● **Exercise directions**: Please repeat the lines below exactly. Begin with the line containing "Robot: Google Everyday" and go on through the line containing "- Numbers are".

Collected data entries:
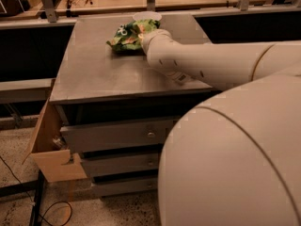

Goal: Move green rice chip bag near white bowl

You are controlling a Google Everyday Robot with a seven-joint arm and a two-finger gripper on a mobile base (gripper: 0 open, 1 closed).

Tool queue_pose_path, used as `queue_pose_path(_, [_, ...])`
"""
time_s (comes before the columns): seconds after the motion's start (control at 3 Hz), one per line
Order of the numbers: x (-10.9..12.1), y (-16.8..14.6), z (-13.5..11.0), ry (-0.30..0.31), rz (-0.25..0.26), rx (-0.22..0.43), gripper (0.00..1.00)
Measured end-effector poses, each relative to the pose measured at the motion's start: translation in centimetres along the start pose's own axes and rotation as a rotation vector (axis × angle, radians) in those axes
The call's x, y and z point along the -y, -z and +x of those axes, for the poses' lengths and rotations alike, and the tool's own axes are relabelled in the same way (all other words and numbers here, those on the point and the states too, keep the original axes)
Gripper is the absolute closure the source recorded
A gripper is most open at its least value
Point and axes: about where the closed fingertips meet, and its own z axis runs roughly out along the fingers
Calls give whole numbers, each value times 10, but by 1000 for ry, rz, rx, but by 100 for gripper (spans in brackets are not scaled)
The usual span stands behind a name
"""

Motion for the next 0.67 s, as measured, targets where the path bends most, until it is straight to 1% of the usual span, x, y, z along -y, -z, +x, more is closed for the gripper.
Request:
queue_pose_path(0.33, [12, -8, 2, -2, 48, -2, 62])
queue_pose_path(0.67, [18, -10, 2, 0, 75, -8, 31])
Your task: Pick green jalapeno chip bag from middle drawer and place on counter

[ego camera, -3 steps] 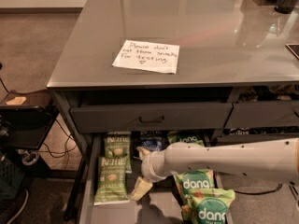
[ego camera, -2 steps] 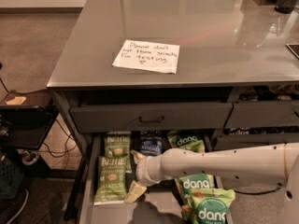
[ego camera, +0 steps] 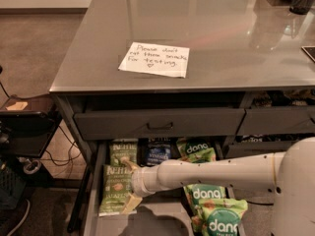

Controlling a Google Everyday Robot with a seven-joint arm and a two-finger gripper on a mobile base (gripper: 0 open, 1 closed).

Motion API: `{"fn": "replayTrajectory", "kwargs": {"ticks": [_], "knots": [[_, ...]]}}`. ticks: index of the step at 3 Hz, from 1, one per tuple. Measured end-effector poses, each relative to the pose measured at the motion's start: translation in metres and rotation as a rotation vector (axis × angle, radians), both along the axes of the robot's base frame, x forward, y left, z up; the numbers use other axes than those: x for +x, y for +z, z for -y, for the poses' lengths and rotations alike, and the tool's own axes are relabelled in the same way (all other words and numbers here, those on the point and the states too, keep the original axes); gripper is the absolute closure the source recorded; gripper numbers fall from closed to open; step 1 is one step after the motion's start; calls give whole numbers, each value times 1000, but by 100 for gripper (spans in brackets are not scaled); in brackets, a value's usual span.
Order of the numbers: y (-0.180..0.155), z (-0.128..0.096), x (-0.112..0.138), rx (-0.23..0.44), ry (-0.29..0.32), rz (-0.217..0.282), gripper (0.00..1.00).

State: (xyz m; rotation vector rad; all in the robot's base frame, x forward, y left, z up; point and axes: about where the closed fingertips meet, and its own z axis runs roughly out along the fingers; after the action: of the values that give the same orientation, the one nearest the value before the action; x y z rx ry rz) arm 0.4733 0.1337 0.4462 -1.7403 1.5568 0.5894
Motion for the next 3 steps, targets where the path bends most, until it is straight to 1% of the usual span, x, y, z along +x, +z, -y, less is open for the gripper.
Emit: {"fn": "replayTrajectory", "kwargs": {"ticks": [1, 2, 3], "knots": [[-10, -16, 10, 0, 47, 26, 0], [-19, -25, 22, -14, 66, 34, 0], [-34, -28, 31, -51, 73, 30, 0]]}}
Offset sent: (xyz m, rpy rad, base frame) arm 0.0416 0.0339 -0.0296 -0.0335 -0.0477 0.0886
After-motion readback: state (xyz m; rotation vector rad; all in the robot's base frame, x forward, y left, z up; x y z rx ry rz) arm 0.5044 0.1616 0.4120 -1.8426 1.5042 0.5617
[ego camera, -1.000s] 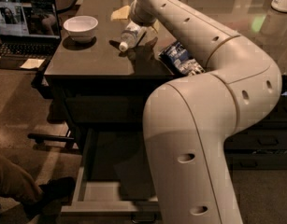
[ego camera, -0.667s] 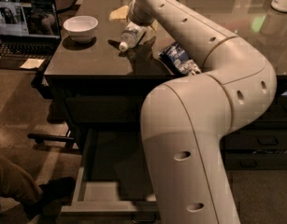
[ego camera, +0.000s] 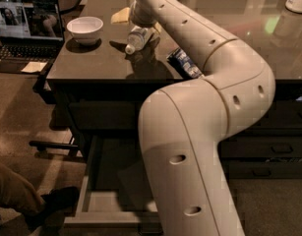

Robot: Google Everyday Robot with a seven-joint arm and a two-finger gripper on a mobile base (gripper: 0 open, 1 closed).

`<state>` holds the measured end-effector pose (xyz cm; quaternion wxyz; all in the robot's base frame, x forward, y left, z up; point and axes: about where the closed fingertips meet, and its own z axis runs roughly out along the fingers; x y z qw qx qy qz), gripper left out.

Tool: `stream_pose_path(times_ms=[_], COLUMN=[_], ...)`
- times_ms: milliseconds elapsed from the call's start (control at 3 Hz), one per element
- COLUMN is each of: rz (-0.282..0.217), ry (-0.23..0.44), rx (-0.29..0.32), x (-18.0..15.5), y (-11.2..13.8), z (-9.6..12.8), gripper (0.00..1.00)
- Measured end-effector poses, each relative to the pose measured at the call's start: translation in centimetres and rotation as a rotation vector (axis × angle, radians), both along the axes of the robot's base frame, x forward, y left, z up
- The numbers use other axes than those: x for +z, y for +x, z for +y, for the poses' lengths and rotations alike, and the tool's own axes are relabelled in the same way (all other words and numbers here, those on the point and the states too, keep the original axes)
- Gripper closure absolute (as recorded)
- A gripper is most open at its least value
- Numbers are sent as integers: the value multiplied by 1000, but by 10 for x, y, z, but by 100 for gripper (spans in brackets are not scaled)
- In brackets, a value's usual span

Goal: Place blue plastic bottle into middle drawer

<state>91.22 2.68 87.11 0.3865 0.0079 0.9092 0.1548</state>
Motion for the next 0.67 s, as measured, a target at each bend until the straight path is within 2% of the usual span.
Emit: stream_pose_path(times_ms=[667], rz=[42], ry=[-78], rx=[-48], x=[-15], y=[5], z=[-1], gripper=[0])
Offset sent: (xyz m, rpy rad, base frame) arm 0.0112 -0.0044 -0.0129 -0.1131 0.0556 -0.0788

● **Exercise answer**:
Robot: Google Everyday Robot with a seven-joint arm and a two-finger gripper on a mobile base (gripper: 0 open, 1 closed).

`<state>` holds the measured end-effector pose (xyz cm; quaternion wxyz; all in the robot's base frame, x forward, y left, z up; point and axes: about where the closed fingertips meet, and its own z axis runs roughly out along the fingers; x y z qw qx qy qz), gripper left out.

Tool: `stream_pose_path(times_ms=[_], COLUMN=[_], ...)`
- times_ms: milliseconds elapsed from the call's start (control at 3 Hz), one per element
- COLUMN is each of: rz (-0.282..0.217), ry (-0.23..0.44), rx (-0.29..0.32), x (-18.0..15.5), y (-11.2..13.8), z (-9.6..12.8), gripper (0.00..1.00)
- Measured end-effector poses, each relative to the pose measured at the call's start: translation in centimetres and rotation as a rotation vector (axis × angle, radians), both along the axes of the robot's base frame, x forward, y left, z up
- The numbers use other axes than those: x for +z, y for +x, z for +y, for the poses' lengths and rotations alike, and the tool's own axes are relabelled in the same way (all other words and numbers here, those on the point and the states too, keep the original axes)
- Gripper closure absolute (as recorded)
- A gripper is most open at its least value
- Numbers are sent as integers: the value multiplied by 1000, but by 10 for x, y, z, but by 100 for gripper (spans in brackets are not scaled)

Nothing remains to be added to the response.